Je passais furtivement un grillage, pour me retrouver face à l'arrière du bâtiment. Je poussai une porte exactement comme celle du hall qui m'avait menée aux énigmes. Elle aussi était gravée du nom du réseau en arabe, et donnait sur des escaliers, moins étroits que celui du hall. Je les descendai, les yeux fixés sur la pénombre. Je commençais à être expérimentée en escaliers, avec tous ceux que j'avais pu voir en quelques jours.

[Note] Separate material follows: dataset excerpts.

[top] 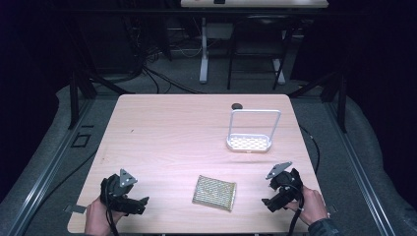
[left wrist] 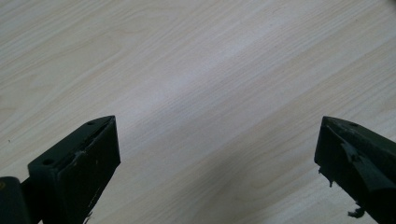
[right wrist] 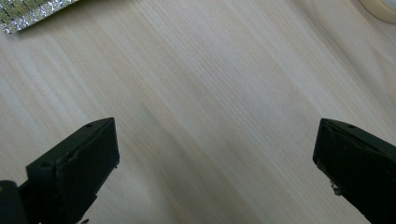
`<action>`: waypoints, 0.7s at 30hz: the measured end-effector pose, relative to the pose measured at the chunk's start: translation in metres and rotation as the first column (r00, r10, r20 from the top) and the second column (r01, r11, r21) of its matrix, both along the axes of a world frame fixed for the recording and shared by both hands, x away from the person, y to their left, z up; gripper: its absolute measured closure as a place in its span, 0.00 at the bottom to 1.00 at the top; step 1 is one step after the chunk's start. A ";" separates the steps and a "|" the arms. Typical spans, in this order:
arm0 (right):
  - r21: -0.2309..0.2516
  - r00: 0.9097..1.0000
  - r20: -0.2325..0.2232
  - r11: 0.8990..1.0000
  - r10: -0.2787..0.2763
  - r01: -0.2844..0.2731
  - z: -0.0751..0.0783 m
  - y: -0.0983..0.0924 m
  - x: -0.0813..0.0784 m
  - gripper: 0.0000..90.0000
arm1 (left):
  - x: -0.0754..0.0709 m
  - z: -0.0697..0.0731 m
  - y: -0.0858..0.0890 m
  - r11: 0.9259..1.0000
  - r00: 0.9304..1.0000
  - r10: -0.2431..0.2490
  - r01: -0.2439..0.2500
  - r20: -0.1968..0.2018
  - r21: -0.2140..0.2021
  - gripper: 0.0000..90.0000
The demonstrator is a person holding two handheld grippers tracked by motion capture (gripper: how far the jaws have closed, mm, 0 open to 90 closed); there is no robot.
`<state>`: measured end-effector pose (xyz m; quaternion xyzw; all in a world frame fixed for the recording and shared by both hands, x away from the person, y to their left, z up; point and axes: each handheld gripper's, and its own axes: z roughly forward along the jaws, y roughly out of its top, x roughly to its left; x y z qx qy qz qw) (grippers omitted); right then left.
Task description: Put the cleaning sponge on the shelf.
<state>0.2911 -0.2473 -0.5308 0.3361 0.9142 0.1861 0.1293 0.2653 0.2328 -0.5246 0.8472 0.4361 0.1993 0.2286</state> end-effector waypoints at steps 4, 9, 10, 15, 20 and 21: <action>0.004 0.999 -0.002 0.999 0.035 -0.035 -0.001 0.007 -0.001 0.00 | 0.001 -0.001 0.000 1.000 1.000 -0.001 0.001 -0.006 -0.008 0.00; 0.008 0.998 -0.007 0.998 0.057 -0.057 -0.002 0.014 0.001 0.00 | 0.001 -0.002 0.000 1.000 1.000 -0.003 0.003 -0.009 -0.010 0.00; 0.012 0.998 -0.010 0.998 0.063 -0.062 -0.001 0.018 0.002 0.00 | 0.000 -0.002 0.001 1.000 1.000 0.000 0.000 -0.013 -0.003 0.00; 0.001 0.995 -0.014 0.995 0.097 -0.097 -0.002 0.032 0.002 0.00 | 0.001 -0.001 0.000 1.000 1.000 -0.008 0.008 -0.007 0.002 0.00; 0.008 0.991 -0.011 0.991 0.133 -0.133 -0.001 0.044 0.002 0.00 | 0.003 -0.002 -0.001 1.000 1.000 -0.013 0.013 -0.021 0.007 0.00; 0.015 0.991 -0.010 0.991 0.135 -0.135 -0.001 0.046 0.002 0.00 | 0.003 -0.003 -0.001 1.000 1.000 -0.013 0.013 -0.023 0.003 0.00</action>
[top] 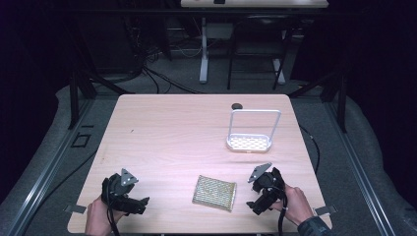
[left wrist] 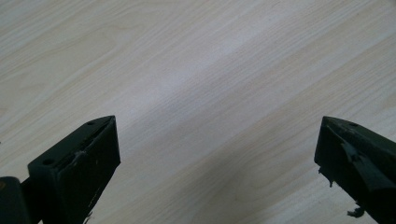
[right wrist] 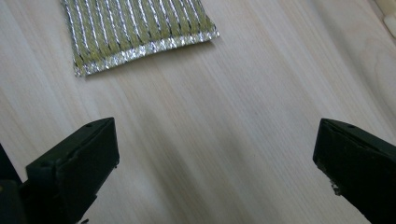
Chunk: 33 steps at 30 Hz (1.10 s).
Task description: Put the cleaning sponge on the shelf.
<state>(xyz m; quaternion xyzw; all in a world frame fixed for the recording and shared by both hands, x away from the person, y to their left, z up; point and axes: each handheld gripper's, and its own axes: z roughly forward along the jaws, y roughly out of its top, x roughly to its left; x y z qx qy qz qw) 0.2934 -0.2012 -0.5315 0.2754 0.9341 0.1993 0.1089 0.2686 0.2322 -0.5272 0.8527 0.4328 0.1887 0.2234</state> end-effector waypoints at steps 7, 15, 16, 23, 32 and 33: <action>0.019 0.999 -0.006 0.999 0.050 -0.050 0.002 0.018 0.004 0.00 | 0.001 0.001 -0.001 1.000 1.000 -0.001 0.001 0.007 -0.009 0.00; 0.021 0.991 -0.016 0.991 0.130 -0.130 -0.002 0.048 0.006 0.00 | 0.002 0.000 -0.002 1.000 1.000 -0.006 0.006 0.004 -0.013 0.00; 0.024 0.990 -0.022 0.990 0.142 -0.142 -0.003 0.051 0.008 0.00 | 0.002 0.000 -0.002 1.000 1.000 -0.005 0.005 0.010 -0.013 0.00; 0.025 0.982 -0.047 0.983 0.182 -0.181 -0.011 0.071 0.017 0.00 | 0.002 0.001 -0.002 1.000 1.000 -0.011 0.011 0.009 -0.014 0.00; 0.003 0.966 -0.074 0.968 0.249 -0.250 -0.018 0.085 0.021 0.00 | 0.003 0.000 -0.004 1.000 1.000 -0.014 0.014 0.002 -0.019 0.00; -0.008 0.964 -0.073 0.967 0.254 -0.256 -0.018 0.086 0.021 0.00 | 0.003 0.000 -0.004 1.000 1.000 -0.016 0.016 0.000 -0.020 0.00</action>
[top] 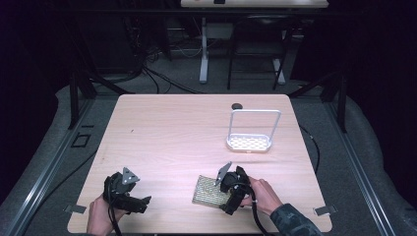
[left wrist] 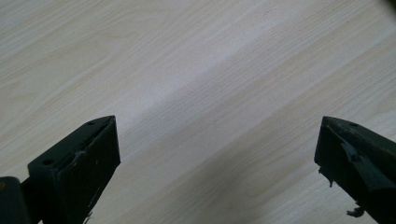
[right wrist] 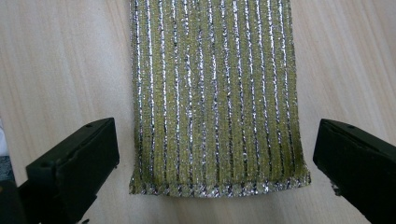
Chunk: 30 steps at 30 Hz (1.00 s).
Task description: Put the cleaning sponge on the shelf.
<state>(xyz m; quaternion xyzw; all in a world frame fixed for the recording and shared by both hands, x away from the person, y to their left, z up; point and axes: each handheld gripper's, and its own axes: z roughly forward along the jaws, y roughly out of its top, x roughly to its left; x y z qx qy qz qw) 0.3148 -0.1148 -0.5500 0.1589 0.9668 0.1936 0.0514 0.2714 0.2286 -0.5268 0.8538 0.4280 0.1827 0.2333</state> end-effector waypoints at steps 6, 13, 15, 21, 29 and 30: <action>-0.039 1.000 -0.015 0.999 0.026 -0.026 -0.004 0.003 0.005 0.00 | 0.001 0.000 0.000 1.000 1.000 -0.006 0.006 -0.003 0.006 0.00; -0.072 0.999 -0.027 0.997 0.036 -0.038 -0.009 0.009 0.004 0.02 | 0.001 0.000 -0.001 1.000 1.000 -0.010 0.010 -0.002 0.007 0.00; -0.071 0.999 -0.026 0.997 0.030 -0.032 -0.009 0.008 0.004 0.06 | 0.001 0.000 -0.001 1.000 1.000 -0.009 0.010 -0.003 0.008 0.00; -0.082 0.999 -0.028 0.996 0.020 -0.022 -0.009 0.008 0.004 0.09 | 0.001 -0.001 -0.001 1.000 1.000 -0.009 0.009 -0.005 0.009 0.00; -0.075 0.999 -0.033 0.997 0.014 -0.016 -0.008 0.008 0.004 0.16 | 0.001 0.000 -0.001 1.000 1.000 -0.004 0.004 0.003 0.009 0.00; -0.070 0.999 -0.031 0.997 0.013 -0.015 -0.007 0.008 0.002 0.21 | 0.000 0.000 -0.001 1.000 1.000 -0.009 0.009 0.008 0.002 0.00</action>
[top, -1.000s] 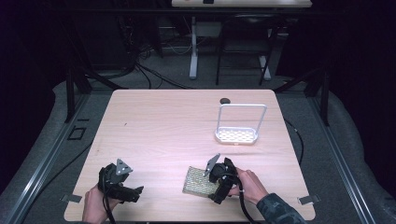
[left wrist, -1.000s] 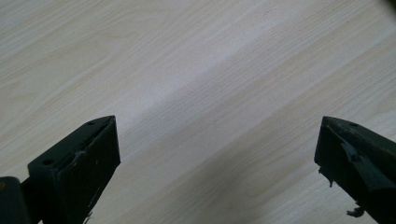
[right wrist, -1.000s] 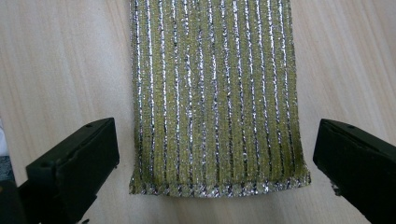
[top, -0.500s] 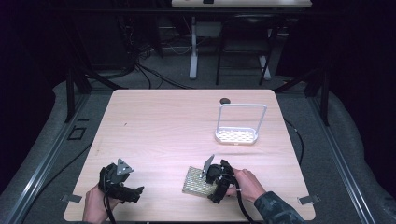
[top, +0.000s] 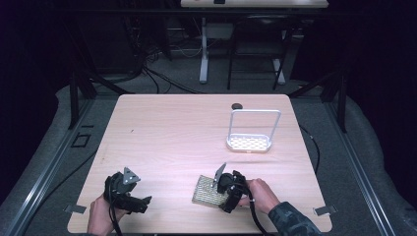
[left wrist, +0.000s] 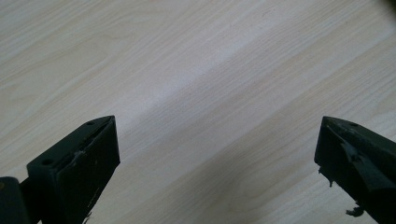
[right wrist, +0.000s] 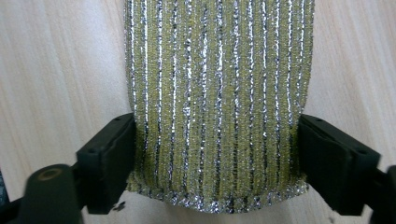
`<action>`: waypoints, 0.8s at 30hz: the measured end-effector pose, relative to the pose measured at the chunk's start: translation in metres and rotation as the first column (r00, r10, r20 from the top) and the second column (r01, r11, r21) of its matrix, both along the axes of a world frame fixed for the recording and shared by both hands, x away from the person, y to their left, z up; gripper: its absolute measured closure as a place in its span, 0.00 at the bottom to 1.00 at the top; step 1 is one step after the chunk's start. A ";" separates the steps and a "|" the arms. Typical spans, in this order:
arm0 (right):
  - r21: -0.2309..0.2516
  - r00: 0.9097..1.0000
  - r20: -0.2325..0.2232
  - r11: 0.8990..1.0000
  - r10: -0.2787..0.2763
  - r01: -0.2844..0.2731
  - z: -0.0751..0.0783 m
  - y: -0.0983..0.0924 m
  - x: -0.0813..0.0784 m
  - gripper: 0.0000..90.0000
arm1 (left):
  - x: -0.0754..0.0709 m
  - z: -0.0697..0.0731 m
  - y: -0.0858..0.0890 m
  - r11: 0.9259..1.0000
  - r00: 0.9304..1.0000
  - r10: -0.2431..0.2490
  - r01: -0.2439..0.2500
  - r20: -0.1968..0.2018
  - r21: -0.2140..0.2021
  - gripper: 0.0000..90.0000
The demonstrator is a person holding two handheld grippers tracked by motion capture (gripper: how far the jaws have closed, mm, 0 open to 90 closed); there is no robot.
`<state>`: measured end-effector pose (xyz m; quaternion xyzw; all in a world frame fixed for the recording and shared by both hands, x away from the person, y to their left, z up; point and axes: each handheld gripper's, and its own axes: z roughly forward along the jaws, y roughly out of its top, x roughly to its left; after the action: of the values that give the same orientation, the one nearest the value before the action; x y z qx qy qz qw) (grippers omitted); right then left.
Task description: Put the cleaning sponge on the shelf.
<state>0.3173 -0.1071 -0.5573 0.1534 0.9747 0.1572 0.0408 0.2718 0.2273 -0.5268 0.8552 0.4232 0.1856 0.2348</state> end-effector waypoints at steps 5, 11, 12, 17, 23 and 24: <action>0.014 1.000 0.010 1.000 -0.009 0.009 0.002 -0.001 -0.001 0.31 | 0.000 -0.001 -0.001 1.000 1.000 -0.002 0.002 0.000 0.009 0.00; 0.038 0.999 0.020 0.999 -0.037 0.036 0.007 -0.005 -0.002 0.36 | 0.000 0.000 -0.002 1.000 1.000 -0.003 0.003 -0.003 0.012 0.00; 0.049 0.999 0.025 0.998 -0.043 0.041 0.009 -0.006 -0.002 0.37 | 0.000 -0.001 -0.002 1.000 1.000 0.000 0.000 0.001 0.009 0.00; 0.080 0.997 0.028 0.994 -0.071 0.069 0.016 -0.011 -0.004 0.37 | 0.001 0.000 -0.001 1.000 1.000 0.002 -0.002 0.006 0.001 0.00; 0.084 0.994 0.038 0.991 -0.106 0.103 0.022 -0.018 -0.003 0.37 | 0.001 0.000 -0.001 1.000 1.000 0.003 -0.003 0.005 0.003 0.00; 0.084 0.994 0.038 0.991 -0.106 0.103 0.022 -0.018 -0.003 0.37 | 0.001 0.000 -0.001 1.000 1.000 0.003 -0.004 0.010 0.006 0.00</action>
<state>0.3147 -0.1254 -0.5355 0.2023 0.9570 0.1978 0.0630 0.2723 0.2267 -0.5270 0.8543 0.4229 0.1915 0.2338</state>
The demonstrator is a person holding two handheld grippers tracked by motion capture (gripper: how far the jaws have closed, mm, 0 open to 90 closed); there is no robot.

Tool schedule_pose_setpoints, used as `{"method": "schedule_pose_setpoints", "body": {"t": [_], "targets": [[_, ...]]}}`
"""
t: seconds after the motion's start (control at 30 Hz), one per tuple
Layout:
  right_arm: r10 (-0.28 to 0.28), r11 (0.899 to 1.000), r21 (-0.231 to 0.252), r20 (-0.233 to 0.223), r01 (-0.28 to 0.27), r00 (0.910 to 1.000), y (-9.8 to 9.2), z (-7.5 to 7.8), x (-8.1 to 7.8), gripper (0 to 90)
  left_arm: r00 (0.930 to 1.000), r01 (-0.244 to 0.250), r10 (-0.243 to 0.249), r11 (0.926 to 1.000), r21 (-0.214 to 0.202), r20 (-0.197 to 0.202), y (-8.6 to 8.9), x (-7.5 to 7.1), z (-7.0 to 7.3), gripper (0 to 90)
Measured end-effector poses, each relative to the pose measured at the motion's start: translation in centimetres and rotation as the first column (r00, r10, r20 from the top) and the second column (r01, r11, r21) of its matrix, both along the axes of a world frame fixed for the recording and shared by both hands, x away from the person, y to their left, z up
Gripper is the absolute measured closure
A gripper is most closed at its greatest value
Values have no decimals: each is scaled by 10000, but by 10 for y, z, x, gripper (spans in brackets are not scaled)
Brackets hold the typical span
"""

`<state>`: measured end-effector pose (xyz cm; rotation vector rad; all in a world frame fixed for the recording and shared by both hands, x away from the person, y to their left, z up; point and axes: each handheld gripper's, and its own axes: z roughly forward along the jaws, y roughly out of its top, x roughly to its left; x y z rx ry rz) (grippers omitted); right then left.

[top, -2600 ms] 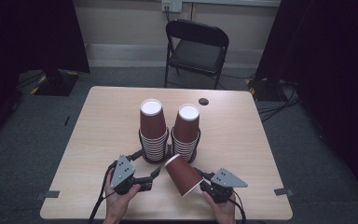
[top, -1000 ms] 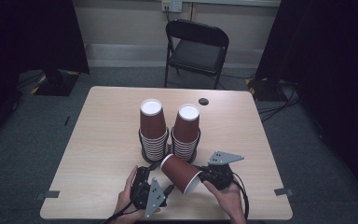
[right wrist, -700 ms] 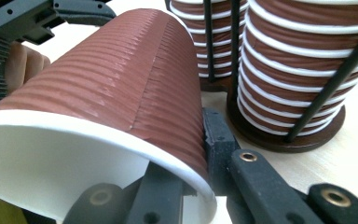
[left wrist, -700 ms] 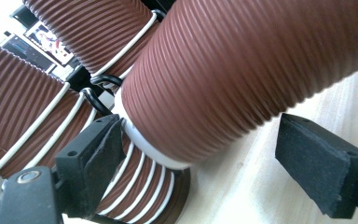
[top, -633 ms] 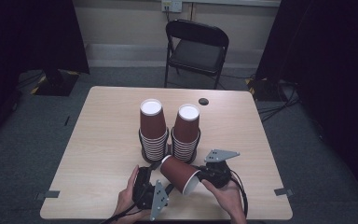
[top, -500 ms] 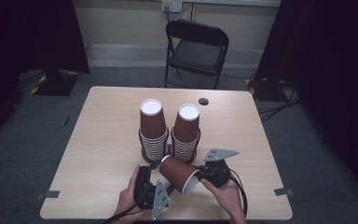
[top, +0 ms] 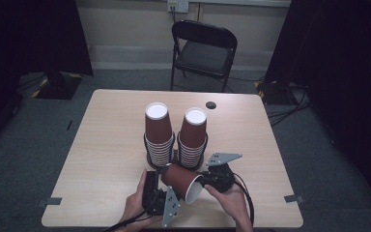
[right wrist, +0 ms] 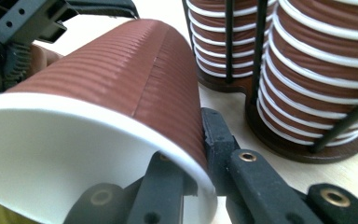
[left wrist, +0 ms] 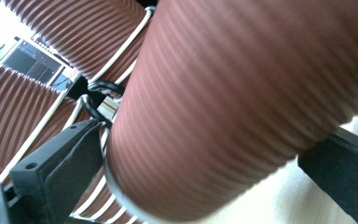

J'arrivais dans une pièce que je n'avais pas visité la veille, mais on m'y attendait déjà, en cercle autour d'une table. Cinq hommes, assis derrière une table de bois verni, pour ne pas changer du luxe. Un de ce cinq, les mains croisées sur la table, me regarda immédiatement d'un regard insistant, pénétrant. 

  — Bienvenue à toi, Tasnim Sariya, me lança-t-il. Viens t'asseoir devant moi. 

Je m'exécutais, bien évidemment sans en avoir l'envie, son ton dictateur n'avait en moi que suscité la volonté de retourner le meuble. Mais, en acceptant les tests de la veille ainsi que les consignes de Ben Sayour en cherchant à intégrer la mafia, j'acceptais aussi les ordres malgré mes envies destructrices d'aller contre ce qui était établi et ordonné. 

L'homme décroisa les mains, m'en tendant une, que je serrais fermement. Il en parut surpris, ne l'ayant pas connu la veille, il ne savait pas que j'avais autant de poigne qu'un homme faisant ayant jusqu'à deux fois plus de masse musculaire que moi. L'observant, ancrant mon regard dans le sien, je le reconnus : c'était l'homme de la veille, qui était venue à ma rencontre tard, faisant résonner sa voix dans la pièce où j'étais, Aylan Al-Mahdi, le lieutenant d'ADAK. 

Avoir à faire à lui dès le départ m'avait surpris, mais après tout j'étais une criminelle réputée, et cette mafia étant arabophone, elle avait du avoir vent de mon existence, et d'après Ben Sayour, elle avait attendu ma venue depuis longtemps. 

Tu sais ce qu'on fait aujourd'hui, Sariya, reprit-il. 

Mes tests d'admission, répondis-je avec un grand sourire, presque arrogante. 

Effectivement. Comme je te l'ai déjà dit hier, ta cible est Noam El-Sayed, la procureur du procès de Jafar Bakhtiyari, un de nos membres s'étant fait attraper. 

Il saisit une pochette à côté de lui, m'en tirant un cliché. Il le mit face à moi, me laissant l'analyser. 

C'est elle, Noam El-Sayed, âgée de 29 ans, elle n'exerce que depuis deux années ici, aux Pays-Bas, mais avec sa ferveur elle s'est fait une place facilement dans son métier, m'expliqua-t-il. Elle a un peu trop traîné l'affaire avec Jafar, cherchant par tous les moyens à pousser son affaire sur la scène juridique, le conduisant en procès. Elle est un danger pour nous et - 

Et c'est pour ça que je dois l'éliminer, complétais-je en l'interrompant. 

Effectivement. ADAK compte sur toi, Sariya, si tu réussi, tu feras partie de nous. 

Considérez que c'est déjà fait. On y va ? 

Je me levais de la table, sans autorisation, et Aylan m'adressa un sourire, que je lui rendit par un confiant. Son regard restait malgré tout froid, je ne le connaissais que depuis hier soir, et je constatais bien que son comportement était de glace. 

Allons-y, lâcha-t-il, prenant avec moi la direction des escaliers.